━━ RAW DATA

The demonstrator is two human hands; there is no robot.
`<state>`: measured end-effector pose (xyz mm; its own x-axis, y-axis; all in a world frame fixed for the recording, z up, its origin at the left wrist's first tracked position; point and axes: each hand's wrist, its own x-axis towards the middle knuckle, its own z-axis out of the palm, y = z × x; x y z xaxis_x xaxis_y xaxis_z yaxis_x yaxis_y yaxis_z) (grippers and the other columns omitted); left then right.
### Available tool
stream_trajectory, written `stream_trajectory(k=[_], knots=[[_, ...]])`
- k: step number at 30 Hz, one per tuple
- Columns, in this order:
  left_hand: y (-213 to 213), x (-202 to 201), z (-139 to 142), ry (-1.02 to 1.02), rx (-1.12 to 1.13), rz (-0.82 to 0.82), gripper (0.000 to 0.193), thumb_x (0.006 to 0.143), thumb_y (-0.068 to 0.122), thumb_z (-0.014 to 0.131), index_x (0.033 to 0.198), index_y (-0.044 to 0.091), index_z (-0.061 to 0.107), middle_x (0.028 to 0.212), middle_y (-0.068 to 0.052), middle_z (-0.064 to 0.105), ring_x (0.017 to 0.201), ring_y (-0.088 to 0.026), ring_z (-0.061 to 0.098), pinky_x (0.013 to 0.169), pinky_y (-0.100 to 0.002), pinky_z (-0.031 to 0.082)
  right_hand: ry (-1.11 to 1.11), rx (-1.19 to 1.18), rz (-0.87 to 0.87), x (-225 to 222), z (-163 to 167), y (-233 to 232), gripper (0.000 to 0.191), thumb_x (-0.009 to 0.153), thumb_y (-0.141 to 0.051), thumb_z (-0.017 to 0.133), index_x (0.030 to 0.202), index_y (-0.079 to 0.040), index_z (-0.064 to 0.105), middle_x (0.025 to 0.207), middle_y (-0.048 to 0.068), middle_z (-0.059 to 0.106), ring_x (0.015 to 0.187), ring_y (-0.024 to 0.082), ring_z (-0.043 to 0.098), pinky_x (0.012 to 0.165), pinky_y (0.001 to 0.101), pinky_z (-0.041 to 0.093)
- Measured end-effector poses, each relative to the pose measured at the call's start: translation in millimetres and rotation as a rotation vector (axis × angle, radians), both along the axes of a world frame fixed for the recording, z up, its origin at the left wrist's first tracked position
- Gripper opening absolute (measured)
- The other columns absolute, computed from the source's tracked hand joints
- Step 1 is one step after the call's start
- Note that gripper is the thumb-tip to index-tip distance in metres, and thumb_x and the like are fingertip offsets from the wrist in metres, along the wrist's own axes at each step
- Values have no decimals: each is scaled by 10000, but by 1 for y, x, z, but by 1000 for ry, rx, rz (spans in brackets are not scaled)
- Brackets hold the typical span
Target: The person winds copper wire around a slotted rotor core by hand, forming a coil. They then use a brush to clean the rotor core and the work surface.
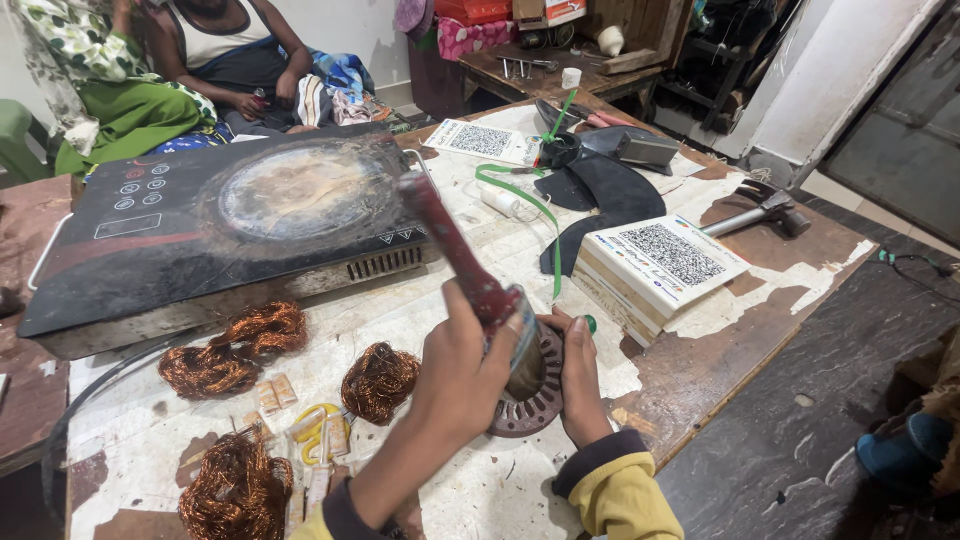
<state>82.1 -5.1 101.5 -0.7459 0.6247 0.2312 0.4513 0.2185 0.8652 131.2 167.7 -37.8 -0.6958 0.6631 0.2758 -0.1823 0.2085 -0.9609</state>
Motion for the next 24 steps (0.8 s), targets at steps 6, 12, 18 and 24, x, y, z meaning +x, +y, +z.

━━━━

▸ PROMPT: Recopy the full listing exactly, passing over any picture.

▸ PROBLEM SOLUTION:
The demonstrator is two human hands; there is no robot.
`<state>`: measured end-effector pose (xyz mm; its own x-axis, y-axis; all in a world frame fixed for the recording, z up, its origin at the left wrist's first tracked position; point and axes: each hand's wrist, its own x-axis towards the middle knuckle, its own z-axis out of the palm, y = z × x; x y z xaxis_x xaxis_y xaxis_z yaxis_x yaxis_y yaxis_z) (grippers and the other columns omitted); left then right.
### Available tool
stream_trajectory, written `stream_trajectory(k=[_], knots=[[_, ...]])`
- k: step number at 30 Hz, one per tuple
- Columns, in this order:
  left_hand: y (-213 to 213), x (-202 to 201), z (-139 to 142), ry (-1.02 to 1.02), rx (-1.12 to 1.13), rz (-0.82 to 0.82), gripper (0.000 to 0.193), thumb_x (0.006 to 0.143), thumb_y (-0.068 to 0.122), thumb_z (-0.014 to 0.131), index_x (0.033 to 0.198), index_y (-0.044 to 0.091), index_z (-0.061 to 0.107), middle_x (0.028 to 0.212), middle_y (-0.068 to 0.052), middle_z (-0.064 to 0.105), ring_x (0.017 to 0.201), ring_y (-0.088 to 0.026), ring_z (-0.061 to 0.098), pinky_x (0.013 to 0.169), pinky_y (-0.100 to 0.002), pinky_z (-0.031 to 0.082)
  right_hand: ry (-1.11 to 1.11), rx (-1.19 to 1.18), rz (-0.87 to 0.87), x (-225 to 222), z (-163 to 167), y (-233 to 232), gripper (0.000 to 0.191), thumb_x (-0.009 to 0.153), thumb_y (-0.141 to 0.051), thumb_z (-0.017 to 0.133), index_x (0.030 to 0.202), index_y (-0.079 to 0.040), index_z (-0.064 to 0.105), middle_x (0.025 to 0.207), middle_y (-0.048 to 0.068), middle_z (-0.059 to 0.106), ring_x (0.015 to 0.187), ring_y (-0.024 to 0.082), ring_z (-0.043 to 0.098), pinky_x (0.012 to 0.165), pinky_y (0.001 to 0.101), pinky_z (-0.041 to 0.093)
- Measured end-effector poses, each relative to the pose measured at the call's start: translation in millimetres and rotation as a rotation vector (axis × angle, radians), both along the axes of a world frame fixed for the recording, z up, its origin at the left wrist's first tracked position
- Gripper opening absolute (measured)
- The other columns absolute, computed from the source's tracked hand joints
- Step 1 is one step after the call's start
- Note that gripper is the thumb-tip to index-tip distance in metres, and thumb_x and the like are fingertip offsets from the wrist in metres, along the wrist's own axes at each step
- Values have no decimals: each is scaled by 10000, but by 1 for y, x, z, but by 1000 for ry, rx, rz (spans in brackets are not scaled)
- Brackets hold the typical span
Target: The person winds copper wire around a slotted rotor core by hand, forming a coil. They then use a brush to clean the rotor core and the work surface.
<state>82.1 -5.1 101.5 -0.7459 0.6247 0.2312 0.4513 0.2185 0.8652 131.2 167.7 -37.8 -0.6958 0.6631 0.2758 -0.1823 0.2085 -0.9609</state>
Motion for the next 24 steps (0.8 s), targets at steps 6, 12, 18 and 24, x, y, z meaning +x, +y, +z.

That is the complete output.